Awards and highlights
- 2× Grey Cup champion (2019, 2021);
- Stats at CFL.ca

= Michael Couture =

Canadian gridiron football player (born 1994)

Michael Couture (born February 7, 1994) is a Canadian professional football offensive lineman for the BC Lions of the Canadian Football League (CFL).

==University career==
Couture played college football for the Simon Fraser Clan from 2012 to 2015.

==Professional career==
===Winnipeg Blue Bombers===
He was selected by the Winnipeg Blue Bombers with the tenth overall pick in the 2016 CFL draft and signed with the club on May 21, 2016. He made the active roster following training camp and played in his first professional game on June 24, 2016, against the Montreal Alouettes. Couture played in all 18 regular season games in 2016 and made his post-season debut that year in the West Semi-Final against the BC Lions. In 2017, he again played in all 18 regular season games and, in 2018, he made his first professional start on September 8, 2018, against the Saskatchewan Roughriders in the Banjo Bowl.

In 2019, Couture became the team's starting centre and started in all 18 regular season games. However, he was injured in the final regular season game and missed the team's playoff run that culminated in a 107th Grey Cup victory. He returned in 2021, where he started all 14 regular season games and started in the 108th Grey Cup where the Blue Bombers repeated as champions following their overtime win over the Hamilton Tiger-Cats.
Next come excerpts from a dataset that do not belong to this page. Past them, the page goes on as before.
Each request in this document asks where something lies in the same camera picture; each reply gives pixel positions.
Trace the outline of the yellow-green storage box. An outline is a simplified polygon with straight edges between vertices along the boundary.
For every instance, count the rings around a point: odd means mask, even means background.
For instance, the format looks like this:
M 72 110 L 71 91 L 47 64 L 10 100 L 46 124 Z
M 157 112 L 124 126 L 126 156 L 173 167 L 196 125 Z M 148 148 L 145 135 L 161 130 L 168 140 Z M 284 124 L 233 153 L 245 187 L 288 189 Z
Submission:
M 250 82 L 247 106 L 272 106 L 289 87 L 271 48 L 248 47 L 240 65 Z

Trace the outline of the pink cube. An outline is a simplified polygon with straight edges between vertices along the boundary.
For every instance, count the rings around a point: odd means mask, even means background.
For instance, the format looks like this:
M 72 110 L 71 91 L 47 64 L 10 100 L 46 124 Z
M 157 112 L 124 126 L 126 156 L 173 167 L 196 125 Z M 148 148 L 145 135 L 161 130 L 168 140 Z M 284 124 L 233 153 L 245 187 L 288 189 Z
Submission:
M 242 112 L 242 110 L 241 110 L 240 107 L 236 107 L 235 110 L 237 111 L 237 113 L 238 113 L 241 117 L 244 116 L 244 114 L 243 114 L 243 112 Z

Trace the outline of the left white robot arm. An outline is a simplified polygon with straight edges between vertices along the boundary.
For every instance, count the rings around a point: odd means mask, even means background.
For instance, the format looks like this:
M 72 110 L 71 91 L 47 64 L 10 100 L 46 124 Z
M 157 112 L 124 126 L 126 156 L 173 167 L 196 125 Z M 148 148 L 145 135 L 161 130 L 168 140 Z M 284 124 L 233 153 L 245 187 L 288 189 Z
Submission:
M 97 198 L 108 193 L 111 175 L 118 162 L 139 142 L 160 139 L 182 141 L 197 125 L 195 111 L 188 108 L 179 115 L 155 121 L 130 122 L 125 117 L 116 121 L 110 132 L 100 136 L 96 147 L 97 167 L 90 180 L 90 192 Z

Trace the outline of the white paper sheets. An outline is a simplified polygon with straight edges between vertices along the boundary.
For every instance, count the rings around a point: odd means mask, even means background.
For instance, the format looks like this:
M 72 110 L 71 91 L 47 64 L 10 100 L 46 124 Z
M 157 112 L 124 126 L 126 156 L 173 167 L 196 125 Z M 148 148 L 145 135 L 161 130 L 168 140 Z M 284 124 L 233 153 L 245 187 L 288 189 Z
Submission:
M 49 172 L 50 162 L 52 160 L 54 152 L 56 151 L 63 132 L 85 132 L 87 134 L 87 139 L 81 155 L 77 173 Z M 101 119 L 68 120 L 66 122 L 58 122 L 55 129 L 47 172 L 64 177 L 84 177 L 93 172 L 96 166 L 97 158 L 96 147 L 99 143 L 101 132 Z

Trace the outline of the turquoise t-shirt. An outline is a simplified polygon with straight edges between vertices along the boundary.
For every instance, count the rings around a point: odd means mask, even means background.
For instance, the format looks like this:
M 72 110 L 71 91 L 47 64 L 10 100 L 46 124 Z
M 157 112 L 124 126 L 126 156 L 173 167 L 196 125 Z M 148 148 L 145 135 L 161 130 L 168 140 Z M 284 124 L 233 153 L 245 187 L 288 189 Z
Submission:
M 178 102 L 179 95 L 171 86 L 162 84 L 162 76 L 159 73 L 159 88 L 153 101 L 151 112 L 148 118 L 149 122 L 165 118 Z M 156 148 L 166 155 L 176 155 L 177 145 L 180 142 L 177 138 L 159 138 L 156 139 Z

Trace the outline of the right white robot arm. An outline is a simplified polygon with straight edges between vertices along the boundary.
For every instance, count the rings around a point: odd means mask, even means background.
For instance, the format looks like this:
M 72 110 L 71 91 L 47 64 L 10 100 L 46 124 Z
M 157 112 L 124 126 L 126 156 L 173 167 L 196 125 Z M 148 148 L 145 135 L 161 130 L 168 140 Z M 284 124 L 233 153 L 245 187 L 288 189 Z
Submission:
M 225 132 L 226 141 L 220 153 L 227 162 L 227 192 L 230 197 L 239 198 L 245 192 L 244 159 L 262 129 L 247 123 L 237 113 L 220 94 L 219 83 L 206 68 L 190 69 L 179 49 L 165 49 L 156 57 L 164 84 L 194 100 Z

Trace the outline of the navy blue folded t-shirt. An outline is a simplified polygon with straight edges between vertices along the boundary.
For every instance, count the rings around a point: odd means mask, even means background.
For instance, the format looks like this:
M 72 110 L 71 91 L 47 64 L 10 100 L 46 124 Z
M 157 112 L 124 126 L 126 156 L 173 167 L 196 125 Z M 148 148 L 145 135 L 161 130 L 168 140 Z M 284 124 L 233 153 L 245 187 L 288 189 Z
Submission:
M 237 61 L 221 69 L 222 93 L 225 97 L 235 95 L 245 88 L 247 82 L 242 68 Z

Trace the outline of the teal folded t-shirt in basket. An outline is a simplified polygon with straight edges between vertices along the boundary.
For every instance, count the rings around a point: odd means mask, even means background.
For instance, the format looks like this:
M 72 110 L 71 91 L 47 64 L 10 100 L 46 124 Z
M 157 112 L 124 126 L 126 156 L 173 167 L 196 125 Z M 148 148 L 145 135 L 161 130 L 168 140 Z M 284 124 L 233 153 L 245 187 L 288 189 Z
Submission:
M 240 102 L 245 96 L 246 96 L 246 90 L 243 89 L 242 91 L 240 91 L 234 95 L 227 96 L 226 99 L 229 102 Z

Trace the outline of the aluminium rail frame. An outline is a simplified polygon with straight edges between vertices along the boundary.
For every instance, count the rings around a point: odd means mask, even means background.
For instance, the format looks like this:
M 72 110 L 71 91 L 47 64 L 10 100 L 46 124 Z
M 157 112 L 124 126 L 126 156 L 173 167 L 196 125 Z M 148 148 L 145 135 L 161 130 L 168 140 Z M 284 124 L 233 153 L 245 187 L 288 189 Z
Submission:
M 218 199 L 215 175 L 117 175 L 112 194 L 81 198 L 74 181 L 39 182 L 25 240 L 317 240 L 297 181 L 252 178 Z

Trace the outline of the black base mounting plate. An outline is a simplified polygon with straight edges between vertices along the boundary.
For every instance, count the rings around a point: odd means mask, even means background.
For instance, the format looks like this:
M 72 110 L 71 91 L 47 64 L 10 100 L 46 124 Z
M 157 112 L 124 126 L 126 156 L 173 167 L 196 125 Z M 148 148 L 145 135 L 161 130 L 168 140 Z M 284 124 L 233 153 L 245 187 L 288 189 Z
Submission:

Couture missed the first regular season games of his career in 2022 as he suffered an arm injury and played in just seven games. However, he was healthy near the end of the season and contributed to the team's playoff run which ended in a defeat by the Toronto Argonauts in the 109th Grey Cup game. He became a free agent upon the expiry of his contract on February 14, 2023.

===BC Lions===
On February 14, 2023, it was announced that Couture had signed with the BC Lions to a two-year contract. He played and started in all 18 regular season games in 2023 and also started in both of the Lions' playoff games that year. On July 13, 2025, Couture was placed on the Lions' 6-game injured list after suffering an injury during the previous week's game against the Montreal Alouettes. He rejoined the active roster on September 4, 2025. On December 3, 2025, Couture re-signed with the Lions, on a two-year contract extension.